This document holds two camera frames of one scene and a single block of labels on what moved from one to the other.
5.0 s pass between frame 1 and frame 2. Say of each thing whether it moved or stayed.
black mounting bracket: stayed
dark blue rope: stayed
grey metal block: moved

===============

PROBLEM REQUIREMENTS:
Set down exactly the line that holds "black mounting bracket: stayed" and all lines after it to the end of the data.

RESULT FOR THIS EXERCISE:
black mounting bracket: stayed
dark blue rope: stayed
grey metal block: moved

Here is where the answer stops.